Your objective – Write out every line of the material as it stands, apart from the pictures.
━━━ The data
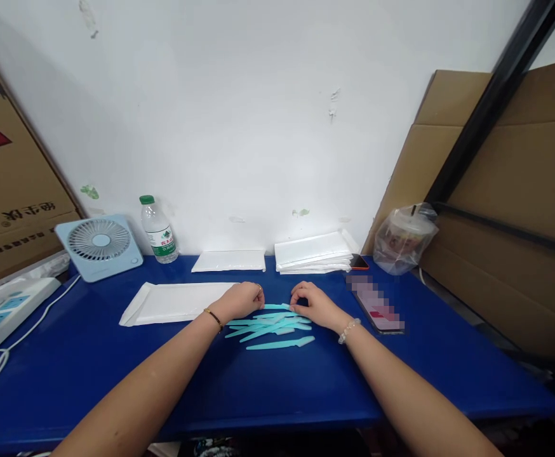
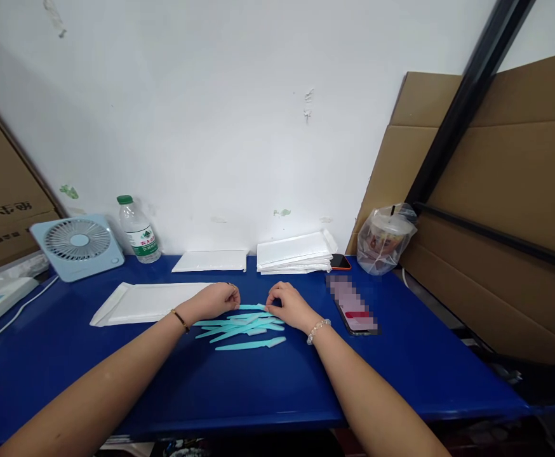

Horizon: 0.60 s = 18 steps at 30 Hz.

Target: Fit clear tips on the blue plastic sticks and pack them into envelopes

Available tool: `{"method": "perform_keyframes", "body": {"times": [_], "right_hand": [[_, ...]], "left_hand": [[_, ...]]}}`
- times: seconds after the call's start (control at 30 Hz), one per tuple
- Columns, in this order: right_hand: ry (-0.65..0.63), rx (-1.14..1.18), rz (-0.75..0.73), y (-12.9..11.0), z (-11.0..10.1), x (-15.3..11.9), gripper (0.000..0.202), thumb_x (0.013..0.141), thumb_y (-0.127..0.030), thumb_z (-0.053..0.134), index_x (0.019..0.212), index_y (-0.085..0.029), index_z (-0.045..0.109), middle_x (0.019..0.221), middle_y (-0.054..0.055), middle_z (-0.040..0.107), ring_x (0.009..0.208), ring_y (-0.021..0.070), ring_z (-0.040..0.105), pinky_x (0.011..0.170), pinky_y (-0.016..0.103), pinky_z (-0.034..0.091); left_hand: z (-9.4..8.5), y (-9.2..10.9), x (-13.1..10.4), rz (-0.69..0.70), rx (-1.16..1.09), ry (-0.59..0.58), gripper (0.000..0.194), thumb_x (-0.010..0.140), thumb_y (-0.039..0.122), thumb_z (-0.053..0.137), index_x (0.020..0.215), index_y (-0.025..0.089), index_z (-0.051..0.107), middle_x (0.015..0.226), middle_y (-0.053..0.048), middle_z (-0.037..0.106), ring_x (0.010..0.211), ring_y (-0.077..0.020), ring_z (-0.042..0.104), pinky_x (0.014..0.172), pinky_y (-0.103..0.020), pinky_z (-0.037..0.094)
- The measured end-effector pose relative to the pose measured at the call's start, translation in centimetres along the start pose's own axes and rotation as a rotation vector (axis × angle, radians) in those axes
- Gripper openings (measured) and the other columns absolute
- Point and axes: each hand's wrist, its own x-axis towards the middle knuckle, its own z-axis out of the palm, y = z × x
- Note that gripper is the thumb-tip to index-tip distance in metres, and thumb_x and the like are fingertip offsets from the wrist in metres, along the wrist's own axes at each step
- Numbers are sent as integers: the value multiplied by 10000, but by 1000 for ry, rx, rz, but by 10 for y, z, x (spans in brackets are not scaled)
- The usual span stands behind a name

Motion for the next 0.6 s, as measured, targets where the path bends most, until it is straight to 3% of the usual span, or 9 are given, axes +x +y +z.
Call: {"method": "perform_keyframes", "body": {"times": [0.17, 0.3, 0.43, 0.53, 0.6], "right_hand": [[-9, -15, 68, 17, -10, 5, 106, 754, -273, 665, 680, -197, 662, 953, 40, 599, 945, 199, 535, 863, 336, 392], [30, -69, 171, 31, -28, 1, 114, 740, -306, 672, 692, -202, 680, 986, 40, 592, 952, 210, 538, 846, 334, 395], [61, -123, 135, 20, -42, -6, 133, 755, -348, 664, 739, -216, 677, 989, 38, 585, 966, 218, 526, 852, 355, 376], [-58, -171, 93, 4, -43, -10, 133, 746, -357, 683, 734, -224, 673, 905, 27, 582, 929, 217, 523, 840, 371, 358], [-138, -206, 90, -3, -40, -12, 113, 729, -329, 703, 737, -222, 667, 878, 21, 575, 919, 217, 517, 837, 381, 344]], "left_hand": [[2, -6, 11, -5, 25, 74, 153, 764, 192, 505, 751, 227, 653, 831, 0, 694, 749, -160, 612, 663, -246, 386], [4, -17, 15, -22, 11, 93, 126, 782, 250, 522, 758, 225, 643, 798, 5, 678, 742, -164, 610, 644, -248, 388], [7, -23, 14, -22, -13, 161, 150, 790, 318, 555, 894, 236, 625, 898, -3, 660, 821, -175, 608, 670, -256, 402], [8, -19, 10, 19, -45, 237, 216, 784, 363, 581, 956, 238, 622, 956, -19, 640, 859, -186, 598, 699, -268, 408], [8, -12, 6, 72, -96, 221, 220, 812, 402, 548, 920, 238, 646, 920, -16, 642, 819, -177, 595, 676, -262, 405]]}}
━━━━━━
Answer –
Horizon: 0.60 s = 18 steps at 30 Hz.

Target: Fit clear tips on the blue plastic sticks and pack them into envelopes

Available tool: `{"method": "perform_keyframes", "body": {"times": [_], "right_hand": [[_, ...]], "left_hand": [[_, ...]]}}`
- times: seconds after the call's start (control at 30 Hz), one per tuple
- Columns, in this order: right_hand: ry (-0.65..0.63), rx (-1.14..1.18), rz (-0.75..0.73), y (-12.9..11.0), z (-11.0..10.1), x (-15.3..11.9), gripper (0.000..0.202), thumb_x (0.013..0.141), thumb_y (-0.127..0.030), thumb_z (-0.053..0.134), index_x (0.019..0.212), index_y (-0.085..0.029), index_z (-0.045..0.109), middle_x (0.019..0.221), middle_y (-0.054..0.055), middle_z (-0.040..0.107), ring_x (0.009..0.208), ring_y (-0.021..0.070), ring_z (-0.040..0.105), pinky_x (0.011..0.170), pinky_y (-0.016..0.103), pinky_z (-0.034..0.091); left_hand: z (-9.4..8.5), y (-9.2..10.9), x (-13.1..10.4), rz (-0.69..0.70), rx (-1.16..1.09), ry (-0.59..0.58), gripper (0.000..0.194), thumb_x (-0.010..0.140), thumb_y (-0.039..0.122), thumb_z (-0.053..0.137), index_x (0.020..0.215), index_y (-0.025..0.089), index_z (-0.051..0.107), middle_x (0.015..0.226), middle_y (-0.053..0.048), middle_z (-0.037..0.106), ring_x (0.010..0.211), ring_y (-0.077..0.020), ring_z (-0.042..0.104), pinky_x (0.014..0.172), pinky_y (-0.103..0.020), pinky_z (-0.037..0.094)
- The measured end-effector pose relative to the pose measured at the call's start, translation in centimetres along the start pose's own axes and rotation as a rotation vector (axis × angle, radians) in those axes
- Gripper openings (measured) and the other columns absolute
- Point and axes: each hand's wrist, its own x-axis towards the middle knuckle, its own z-axis out of the palm, y = z × x
- Note that gripper is the thumb-tip to index-tip distance in metres, and thumb_x and the like are fingertip offsets from the wrist in metres, along the wrist's own axes at each step
- Numbers are sent as integers: the value multiplied by 10000, but by 1000 for ry, rx, rz, but by 10 for y, z, x (spans in brackets are not scaled)
- The usual span stands behind a name

Motion for the next 0.6 s, as measured, targets where the path bends most, until it is straight to 3% of the usual span, or 9 are given, axes +x +y +z.
Call: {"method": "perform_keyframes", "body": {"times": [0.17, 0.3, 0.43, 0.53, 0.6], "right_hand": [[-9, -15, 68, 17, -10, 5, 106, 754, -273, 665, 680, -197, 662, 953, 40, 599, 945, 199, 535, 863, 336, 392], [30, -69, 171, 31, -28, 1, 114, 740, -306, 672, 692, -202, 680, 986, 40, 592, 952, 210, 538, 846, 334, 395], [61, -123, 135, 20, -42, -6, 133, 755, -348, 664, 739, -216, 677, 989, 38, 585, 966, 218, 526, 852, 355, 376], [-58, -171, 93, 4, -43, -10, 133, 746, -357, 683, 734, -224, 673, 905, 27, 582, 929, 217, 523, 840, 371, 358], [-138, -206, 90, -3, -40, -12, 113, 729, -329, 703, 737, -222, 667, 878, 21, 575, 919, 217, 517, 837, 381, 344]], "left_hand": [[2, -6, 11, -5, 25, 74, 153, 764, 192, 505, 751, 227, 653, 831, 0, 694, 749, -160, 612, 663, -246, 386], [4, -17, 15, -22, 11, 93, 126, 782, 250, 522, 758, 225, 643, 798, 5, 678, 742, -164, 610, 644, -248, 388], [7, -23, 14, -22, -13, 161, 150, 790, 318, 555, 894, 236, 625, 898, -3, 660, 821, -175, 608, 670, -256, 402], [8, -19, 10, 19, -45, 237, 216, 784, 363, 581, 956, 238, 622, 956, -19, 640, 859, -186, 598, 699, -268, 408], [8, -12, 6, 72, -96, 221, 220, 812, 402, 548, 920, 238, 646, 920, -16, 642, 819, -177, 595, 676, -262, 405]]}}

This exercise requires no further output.